'''
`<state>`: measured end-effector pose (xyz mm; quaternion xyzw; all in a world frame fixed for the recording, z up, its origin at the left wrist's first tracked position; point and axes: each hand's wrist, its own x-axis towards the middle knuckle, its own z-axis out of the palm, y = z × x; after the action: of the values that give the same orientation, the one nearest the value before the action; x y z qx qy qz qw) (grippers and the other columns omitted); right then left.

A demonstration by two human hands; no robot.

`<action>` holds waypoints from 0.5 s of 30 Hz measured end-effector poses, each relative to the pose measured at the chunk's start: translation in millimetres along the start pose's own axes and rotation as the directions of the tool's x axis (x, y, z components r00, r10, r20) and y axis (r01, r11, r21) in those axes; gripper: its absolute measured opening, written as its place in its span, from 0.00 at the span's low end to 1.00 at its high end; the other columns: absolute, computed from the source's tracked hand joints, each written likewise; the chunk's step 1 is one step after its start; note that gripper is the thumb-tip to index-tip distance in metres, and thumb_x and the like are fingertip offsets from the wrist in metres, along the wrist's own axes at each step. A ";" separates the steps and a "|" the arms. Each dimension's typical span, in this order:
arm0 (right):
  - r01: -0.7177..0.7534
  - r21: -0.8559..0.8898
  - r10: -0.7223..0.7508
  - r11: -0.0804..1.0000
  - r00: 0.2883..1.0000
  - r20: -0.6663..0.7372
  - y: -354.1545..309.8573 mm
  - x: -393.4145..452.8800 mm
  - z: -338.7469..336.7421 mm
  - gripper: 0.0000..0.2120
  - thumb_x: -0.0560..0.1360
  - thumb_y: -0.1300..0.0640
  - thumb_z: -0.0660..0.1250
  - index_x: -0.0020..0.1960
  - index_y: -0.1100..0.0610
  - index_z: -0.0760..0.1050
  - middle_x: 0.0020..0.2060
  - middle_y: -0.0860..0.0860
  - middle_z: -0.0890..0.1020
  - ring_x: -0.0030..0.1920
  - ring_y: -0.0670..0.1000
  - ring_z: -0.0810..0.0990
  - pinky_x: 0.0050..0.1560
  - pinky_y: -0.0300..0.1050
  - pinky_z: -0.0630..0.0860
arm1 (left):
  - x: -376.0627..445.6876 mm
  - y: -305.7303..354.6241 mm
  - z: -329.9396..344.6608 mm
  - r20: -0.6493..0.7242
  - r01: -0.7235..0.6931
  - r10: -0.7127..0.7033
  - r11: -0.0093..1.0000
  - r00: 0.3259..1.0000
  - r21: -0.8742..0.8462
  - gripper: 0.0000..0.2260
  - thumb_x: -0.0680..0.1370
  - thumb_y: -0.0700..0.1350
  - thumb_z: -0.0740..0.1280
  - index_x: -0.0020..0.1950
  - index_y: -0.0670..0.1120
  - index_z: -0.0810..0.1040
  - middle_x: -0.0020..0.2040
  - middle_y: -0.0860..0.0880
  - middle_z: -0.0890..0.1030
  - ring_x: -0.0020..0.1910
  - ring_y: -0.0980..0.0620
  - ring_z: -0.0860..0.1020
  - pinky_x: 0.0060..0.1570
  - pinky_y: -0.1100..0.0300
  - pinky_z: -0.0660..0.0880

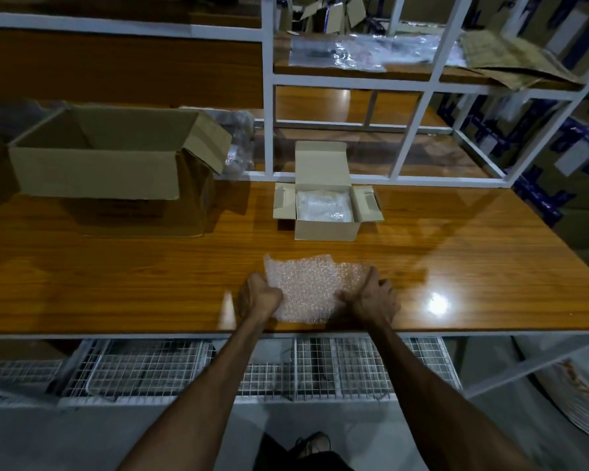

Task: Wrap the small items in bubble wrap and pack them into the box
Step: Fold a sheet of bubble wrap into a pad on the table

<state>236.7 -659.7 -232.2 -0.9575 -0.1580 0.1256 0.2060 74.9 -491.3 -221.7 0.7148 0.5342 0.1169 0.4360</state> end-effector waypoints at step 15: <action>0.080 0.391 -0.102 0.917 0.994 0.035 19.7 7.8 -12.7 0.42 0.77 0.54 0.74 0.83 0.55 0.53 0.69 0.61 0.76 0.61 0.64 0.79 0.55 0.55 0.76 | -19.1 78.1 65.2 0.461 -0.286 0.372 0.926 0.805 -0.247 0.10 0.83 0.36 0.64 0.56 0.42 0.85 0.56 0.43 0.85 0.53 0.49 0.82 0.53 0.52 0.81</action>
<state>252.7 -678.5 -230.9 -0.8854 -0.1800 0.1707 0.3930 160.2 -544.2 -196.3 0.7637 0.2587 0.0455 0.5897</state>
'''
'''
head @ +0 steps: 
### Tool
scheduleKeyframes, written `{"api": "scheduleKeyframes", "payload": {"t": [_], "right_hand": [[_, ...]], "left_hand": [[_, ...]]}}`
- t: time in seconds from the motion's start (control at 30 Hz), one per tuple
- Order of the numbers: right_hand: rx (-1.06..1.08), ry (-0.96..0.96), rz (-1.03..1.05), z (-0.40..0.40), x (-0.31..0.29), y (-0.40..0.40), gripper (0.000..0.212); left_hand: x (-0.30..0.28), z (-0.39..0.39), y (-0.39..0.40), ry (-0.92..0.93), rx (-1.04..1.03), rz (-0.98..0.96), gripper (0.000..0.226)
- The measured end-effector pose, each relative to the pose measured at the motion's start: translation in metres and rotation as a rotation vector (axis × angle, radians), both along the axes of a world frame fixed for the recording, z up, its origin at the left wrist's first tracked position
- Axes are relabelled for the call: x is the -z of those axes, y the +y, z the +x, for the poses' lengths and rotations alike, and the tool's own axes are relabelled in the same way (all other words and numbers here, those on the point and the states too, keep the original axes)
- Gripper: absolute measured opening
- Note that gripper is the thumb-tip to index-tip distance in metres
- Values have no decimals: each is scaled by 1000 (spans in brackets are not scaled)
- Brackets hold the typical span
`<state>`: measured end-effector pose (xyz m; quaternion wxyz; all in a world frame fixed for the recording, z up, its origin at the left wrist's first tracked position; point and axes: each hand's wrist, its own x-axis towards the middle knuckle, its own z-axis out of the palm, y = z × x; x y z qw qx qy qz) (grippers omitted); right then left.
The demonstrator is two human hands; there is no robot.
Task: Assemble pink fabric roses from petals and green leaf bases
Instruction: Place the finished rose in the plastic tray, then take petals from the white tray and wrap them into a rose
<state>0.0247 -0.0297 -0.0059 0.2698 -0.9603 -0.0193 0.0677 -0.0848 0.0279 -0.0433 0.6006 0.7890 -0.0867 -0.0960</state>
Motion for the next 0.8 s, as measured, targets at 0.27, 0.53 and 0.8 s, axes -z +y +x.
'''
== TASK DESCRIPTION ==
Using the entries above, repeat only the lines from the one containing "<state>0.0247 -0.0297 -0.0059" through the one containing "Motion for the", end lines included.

== SOLUTION FOR THIS EXERCISE ==
<state>0.0247 -0.0297 -0.0059 0.2698 -0.9603 -0.0193 0.0677 -0.0848 0.0279 -0.0433 0.6006 0.7890 -0.0867 -0.0960</state>
Motion for the next 0.8 s, as measured, targets at 0.27, 0.53 and 0.8 s, axes -z +y +x.

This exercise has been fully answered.